The doctor will assess your child’s ability to walk. Shoes and boots with low heels and traction are best for safety. If your child has a change in balance, it may increase the likelihood of slipping and falling. Remember to be especially careful during the winter months on icy and/or wet surfaces. Walking in a well-lit mall is one way to exercise and reduce the risk of slipping or falling during rainy or cold weather.
Riding in cars is acceptable, especially related to doctor’s appointments. Long rides may need to be avoided due to fatigue and distance. If your child has a problem with traveling to doctor’s appointments, notify the surgeon.
It’s advised not to leave the country, take cruises or ride motorcycles while wearing a halo brace. These forms of travel are best left for when the halo is removed and healing has fully occurred, with the surgeon’s approval. Avoid rough or off-road traveling.
Soaking in a tub and showering are not possible while wearing a halo brace, so sponge baths are a must.
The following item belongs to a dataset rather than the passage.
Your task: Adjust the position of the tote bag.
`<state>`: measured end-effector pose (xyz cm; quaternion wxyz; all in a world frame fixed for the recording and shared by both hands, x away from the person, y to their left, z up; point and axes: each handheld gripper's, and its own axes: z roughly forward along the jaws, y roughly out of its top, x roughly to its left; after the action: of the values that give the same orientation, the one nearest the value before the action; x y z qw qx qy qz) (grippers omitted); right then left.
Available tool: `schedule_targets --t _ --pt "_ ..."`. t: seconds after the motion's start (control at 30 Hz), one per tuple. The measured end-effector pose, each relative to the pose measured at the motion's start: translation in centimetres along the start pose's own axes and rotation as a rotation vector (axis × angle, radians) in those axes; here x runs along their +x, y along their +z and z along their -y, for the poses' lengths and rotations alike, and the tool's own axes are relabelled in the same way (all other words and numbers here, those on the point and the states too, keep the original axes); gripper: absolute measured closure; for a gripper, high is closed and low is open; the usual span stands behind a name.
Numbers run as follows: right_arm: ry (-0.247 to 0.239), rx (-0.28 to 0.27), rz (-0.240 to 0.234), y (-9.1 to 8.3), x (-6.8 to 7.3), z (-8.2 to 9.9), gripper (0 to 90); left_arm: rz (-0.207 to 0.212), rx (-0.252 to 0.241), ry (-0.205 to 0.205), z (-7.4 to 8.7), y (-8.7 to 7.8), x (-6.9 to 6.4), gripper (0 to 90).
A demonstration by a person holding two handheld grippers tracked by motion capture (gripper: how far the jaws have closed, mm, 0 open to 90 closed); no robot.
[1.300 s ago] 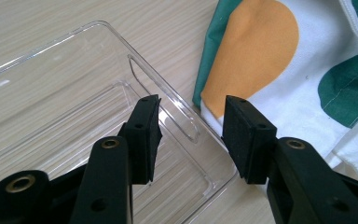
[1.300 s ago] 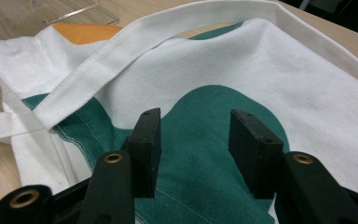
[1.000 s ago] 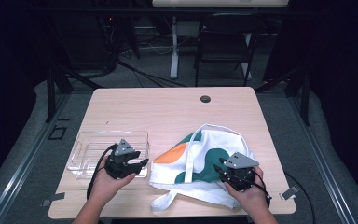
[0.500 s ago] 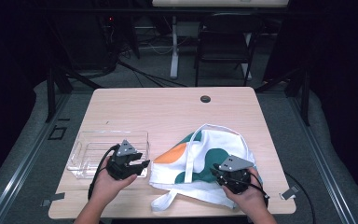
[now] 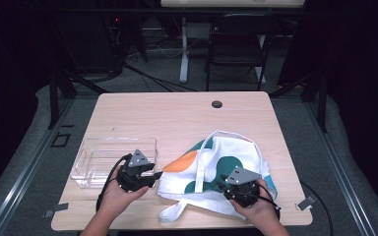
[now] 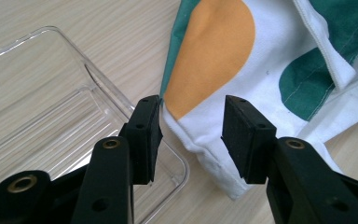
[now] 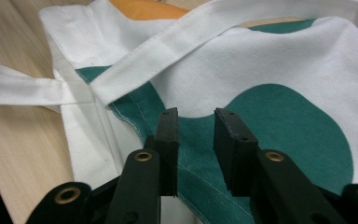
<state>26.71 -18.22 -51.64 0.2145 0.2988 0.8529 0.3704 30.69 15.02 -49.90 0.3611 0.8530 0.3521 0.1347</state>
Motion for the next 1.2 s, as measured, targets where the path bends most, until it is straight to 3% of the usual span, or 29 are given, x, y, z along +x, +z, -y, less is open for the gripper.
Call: schedule_targets --t 0.3,0.4,0.5,0.8,1.2 --pt "-0.059 0.027 -0.020 0.4 0.9 -0.3 67.6 0.025 0.012 0.027 -0.2 0.2 -0.6 56.9" --pt "-0.095 0.044 0.002 0.5 1.3 -0.4 61.9 0.027 0.015 0.035 -0.2 0.3 -0.9 56.9" --pt "-0.102 0.048 -0.010 0.7 1.5 -0.4 58.9 0.035 0.026 0.036 -0.2 0.6 -1.1 56.6" --pt "-0.134 0.088 -0.059 1.2 1.9 -0.4 62.8 0.040 0.041 0.058 -0.1 1.2 -1.8 55.8" --pt "-0.173 0.135 -0.066 1.9 2.3 -0.4 69.2 0.052 0.042 0.070 0.0 1.3 -2.3 55.3"
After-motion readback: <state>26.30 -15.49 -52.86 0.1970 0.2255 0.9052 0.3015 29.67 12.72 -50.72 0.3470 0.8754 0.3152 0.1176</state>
Do not allow water or soap to enter the vest, as this can create a breeding ground for bacteria. All exposed areas below and around the vest can be cleaned. Use a soft cloth to remove any skin moisture around and underneath the vest edges.
Nothing should come between the skin and the sheepskin of the vest, including powders, talc, perfumes, lotions and ointments.
Discuss your child’s hair care with the doctor. Some doctors will allow certain types of hair care products, but others may ask that they be avoided. Ask your physician if dry shampoo can be used.
Halo Pin Care
Cleaning pin sites is the No. 1 precaution that families can take to avoid infection and pin loosening. Pin inspection should become routine, preferably twice a day: once in the morning and again before bed. The doctor will let you know which type of pin-site care they recommend.
Many physicians will advise cleaning halo pins with half-strength hydrogen peroxide and normal saline using a clean cotton swab for each pin. Take care to avoid re-dipping used cotton swabs into the cleaning solution.
Examine the pins and insertion sites for crusting, drainage, redness, tenderness or swelling. If these symptoms occur, notify your doctor immediately.
Check skin twice a day for any areas of redness, drainage or discoloration. Notify your child’s doctor immediately if you see any of these symptoms.
Inspect all areas around the vest, especially where the vest edges meet the skin. A flashlight works well in rooms with poor lighting. Notify your doctor if there are any areas of rubbing, because this can lead to skin breakdown.
Remember that children respond to attitude. Always be calm and encouraging around your child. The outcome is much more positive with an optimistic attitude and outlook from both parents and the child. It is important to have a strong support system in place with family, friends and your medical team. This will be a trying period to live through, but a manageable one with proper planning and emotional support.
Depression in caregivers may occur during this time. It may be mild, but in some cases symptoms may feel overwhelming. If you suspect depression, contact your doctor immediately.
Some children feel socially isolated in addition to experiencing eating and sleeping disturbances. Increase social interactions at times like this. Try to have friends or family around to combat isolation and increase joy.
Parents of toddlers should be aware of their child’s temperament, especially during the “terrible twos.” Avoid temper tantrums expressed by throwing oneself on the floor if possible.